## Task item
Copy every record verbatim but exclude the pictures.

Segment Start: Dataset records

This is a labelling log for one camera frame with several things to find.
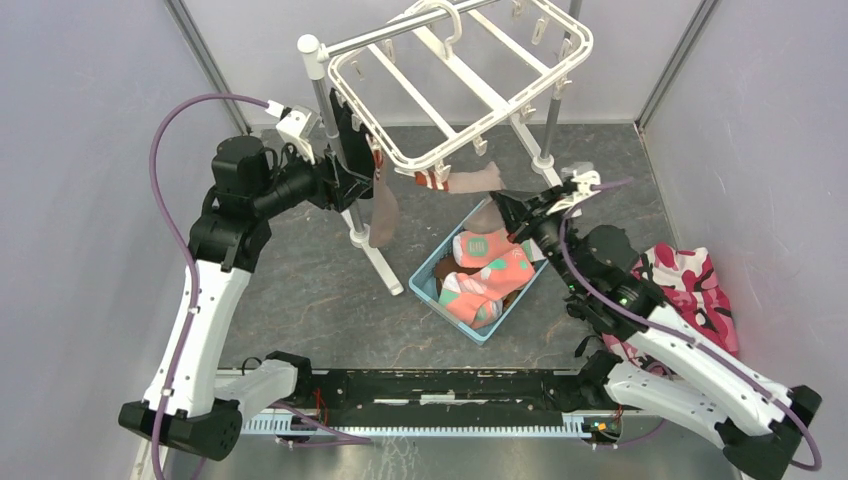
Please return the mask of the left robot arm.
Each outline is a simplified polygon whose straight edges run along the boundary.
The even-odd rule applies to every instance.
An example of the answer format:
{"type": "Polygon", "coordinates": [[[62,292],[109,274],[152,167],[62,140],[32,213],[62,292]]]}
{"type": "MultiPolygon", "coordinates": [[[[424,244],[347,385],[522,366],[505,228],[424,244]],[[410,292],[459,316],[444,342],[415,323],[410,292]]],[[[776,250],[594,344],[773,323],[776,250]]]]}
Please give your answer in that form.
{"type": "Polygon", "coordinates": [[[175,324],[142,398],[121,406],[121,427],[221,461],[262,410],[279,400],[297,408],[312,399],[310,360],[280,351],[226,387],[215,380],[237,304],[271,237],[270,220],[320,197],[333,161],[326,155],[312,162],[292,143],[274,151],[253,136],[217,146],[201,215],[187,238],[176,238],[187,264],[175,324]]]}

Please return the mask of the brown sock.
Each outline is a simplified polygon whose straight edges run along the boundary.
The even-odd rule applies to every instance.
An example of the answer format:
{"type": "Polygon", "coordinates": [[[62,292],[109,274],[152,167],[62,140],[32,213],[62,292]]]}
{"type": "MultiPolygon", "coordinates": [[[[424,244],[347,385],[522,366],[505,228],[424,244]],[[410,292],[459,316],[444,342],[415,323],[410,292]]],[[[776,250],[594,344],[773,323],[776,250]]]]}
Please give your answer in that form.
{"type": "Polygon", "coordinates": [[[464,271],[465,268],[456,262],[453,255],[448,254],[436,263],[433,269],[433,276],[437,281],[437,287],[440,288],[450,273],[461,273],[464,271]]]}

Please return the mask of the salmon pink sock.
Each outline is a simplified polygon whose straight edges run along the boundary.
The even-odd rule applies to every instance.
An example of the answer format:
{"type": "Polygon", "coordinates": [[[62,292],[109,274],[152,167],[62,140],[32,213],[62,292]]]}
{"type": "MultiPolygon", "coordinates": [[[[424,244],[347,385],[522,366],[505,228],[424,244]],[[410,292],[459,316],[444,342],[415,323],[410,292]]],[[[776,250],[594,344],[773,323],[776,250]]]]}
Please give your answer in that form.
{"type": "Polygon", "coordinates": [[[473,274],[450,273],[438,302],[460,323],[479,329],[497,320],[506,297],[525,287],[534,275],[533,262],[514,250],[473,274]]]}
{"type": "Polygon", "coordinates": [[[455,262],[463,268],[481,269],[514,250],[523,253],[531,262],[537,260],[529,241],[513,243],[505,229],[486,234],[464,230],[453,237],[451,247],[455,262]]]}

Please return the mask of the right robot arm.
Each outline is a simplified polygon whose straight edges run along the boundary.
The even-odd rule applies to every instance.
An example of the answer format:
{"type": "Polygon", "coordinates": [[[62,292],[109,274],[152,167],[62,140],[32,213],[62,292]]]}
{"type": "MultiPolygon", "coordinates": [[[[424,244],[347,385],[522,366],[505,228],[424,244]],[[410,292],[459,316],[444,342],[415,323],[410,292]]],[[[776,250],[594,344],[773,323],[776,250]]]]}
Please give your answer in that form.
{"type": "Polygon", "coordinates": [[[555,268],[572,313],[672,372],[665,378],[596,353],[577,382],[585,405],[614,401],[673,422],[716,446],[753,479],[780,479],[792,467],[821,469],[810,432],[821,396],[805,385],[766,378],[689,325],[656,284],[633,275],[638,254],[623,229],[600,225],[578,233],[561,187],[538,194],[496,191],[491,199],[507,232],[535,242],[555,268]],[[811,452],[806,464],[796,459],[801,445],[811,452]]]}

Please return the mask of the black sock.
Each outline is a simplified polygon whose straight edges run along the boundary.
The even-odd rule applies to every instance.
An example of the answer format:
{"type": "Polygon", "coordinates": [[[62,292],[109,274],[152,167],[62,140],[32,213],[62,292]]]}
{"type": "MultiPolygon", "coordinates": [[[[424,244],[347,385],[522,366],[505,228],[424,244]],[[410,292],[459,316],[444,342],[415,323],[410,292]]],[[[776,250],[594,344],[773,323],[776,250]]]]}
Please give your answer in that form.
{"type": "Polygon", "coordinates": [[[375,163],[371,148],[367,141],[370,131],[364,124],[354,127],[354,111],[340,95],[336,88],[330,90],[329,99],[339,131],[347,170],[359,179],[373,185],[375,163]]]}

Segment End: Dataset records

## Exercise response
This is a labelling log for one camera frame with several things to find.
Please return the mask of the left robot arm.
Each outline is a simplified polygon whose straight edges run along the boundary.
The even-odd rule applies to every instance.
An example of the answer format:
{"type": "Polygon", "coordinates": [[[62,292],[109,274],[152,167],[62,140],[32,213],[62,292]]]}
{"type": "MultiPolygon", "coordinates": [[[[424,244],[347,385],[522,366],[505,228],[424,244]],[[410,292],[459,316],[444,342],[415,323],[410,292]]],[[[776,250],[594,344],[773,323],[776,250]]]]}
Please give your answer in that form.
{"type": "Polygon", "coordinates": [[[175,324],[142,398],[121,406],[121,427],[221,461],[262,410],[279,400],[297,408],[312,399],[310,360],[280,351],[226,387],[215,380],[237,304],[271,237],[270,220],[320,197],[333,161],[326,155],[312,162],[292,143],[274,151],[253,136],[217,146],[201,215],[187,238],[176,238],[187,264],[175,324]]]}

Please return the mask of the brown sock.
Each outline is a simplified polygon whose straight edges run along the boundary.
The even-odd rule applies to every instance.
An example of the answer format:
{"type": "Polygon", "coordinates": [[[62,292],[109,274],[152,167],[62,140],[32,213],[62,292]]]}
{"type": "MultiPolygon", "coordinates": [[[[424,244],[347,385],[522,366],[505,228],[424,244]],[[410,292],[459,316],[444,342],[415,323],[410,292]]],[[[776,250],[594,344],[773,323],[776,250]]]]}
Please give your answer in that form.
{"type": "Polygon", "coordinates": [[[464,271],[465,268],[456,262],[453,255],[448,254],[436,263],[433,269],[433,276],[437,281],[437,287],[440,288],[450,273],[461,273],[464,271]]]}

Please return the mask of the salmon pink sock.
Each outline is a simplified polygon whose straight edges run along the boundary.
The even-odd rule applies to every instance.
An example of the answer format:
{"type": "Polygon", "coordinates": [[[62,292],[109,274],[152,167],[62,140],[32,213],[62,292]]]}
{"type": "MultiPolygon", "coordinates": [[[[424,244],[347,385],[522,366],[505,228],[424,244]],[[410,292],[459,316],[444,342],[415,323],[410,292]]],[[[776,250],[594,344],[773,323],[776,250]]]]}
Please give your answer in that form.
{"type": "Polygon", "coordinates": [[[473,274],[450,273],[438,302],[460,323],[479,329],[497,320],[506,297],[525,287],[534,275],[533,262],[514,250],[473,274]]]}
{"type": "Polygon", "coordinates": [[[455,262],[463,268],[481,269],[514,250],[523,253],[531,262],[537,260],[529,241],[513,243],[505,229],[486,234],[464,230],[453,237],[451,247],[455,262]]]}

Please return the mask of the right robot arm.
Each outline is a simplified polygon whose straight edges run along the boundary.
The even-odd rule applies to every instance.
An example of the answer format:
{"type": "Polygon", "coordinates": [[[62,292],[109,274],[152,167],[62,140],[32,213],[62,292]]]}
{"type": "MultiPolygon", "coordinates": [[[[424,244],[347,385],[522,366],[505,228],[424,244]],[[410,292],[459,316],[444,342],[415,323],[410,292]]],[[[776,250],[594,344],[773,323],[776,250]]]]}
Please give your answer in that form.
{"type": "Polygon", "coordinates": [[[555,268],[572,313],[672,372],[665,378],[596,353],[577,382],[585,405],[614,401],[673,422],[716,446],[753,479],[780,479],[792,467],[821,469],[810,432],[821,396],[805,385],[766,378],[689,325],[656,284],[633,275],[638,254],[623,229],[600,225],[578,233],[561,187],[538,194],[496,191],[491,199],[507,232],[535,242],[555,268]],[[811,452],[806,464],[796,459],[801,445],[811,452]]]}

Please return the mask of the black sock.
Each outline is a simplified polygon whose straight edges run along the boundary.
The even-odd rule applies to every instance.
An example of the answer format:
{"type": "Polygon", "coordinates": [[[62,292],[109,274],[152,167],[62,140],[32,213],[62,292]]]}
{"type": "MultiPolygon", "coordinates": [[[[424,244],[347,385],[522,366],[505,228],[424,244]],[[410,292],[459,316],[444,342],[415,323],[410,292]]],[[[776,250],[594,344],[773,323],[776,250]]]]}
Please give your answer in that form.
{"type": "Polygon", "coordinates": [[[375,163],[371,148],[367,141],[370,131],[364,124],[354,127],[354,111],[340,95],[336,88],[330,90],[329,99],[339,131],[347,170],[359,179],[373,185],[375,163]]]}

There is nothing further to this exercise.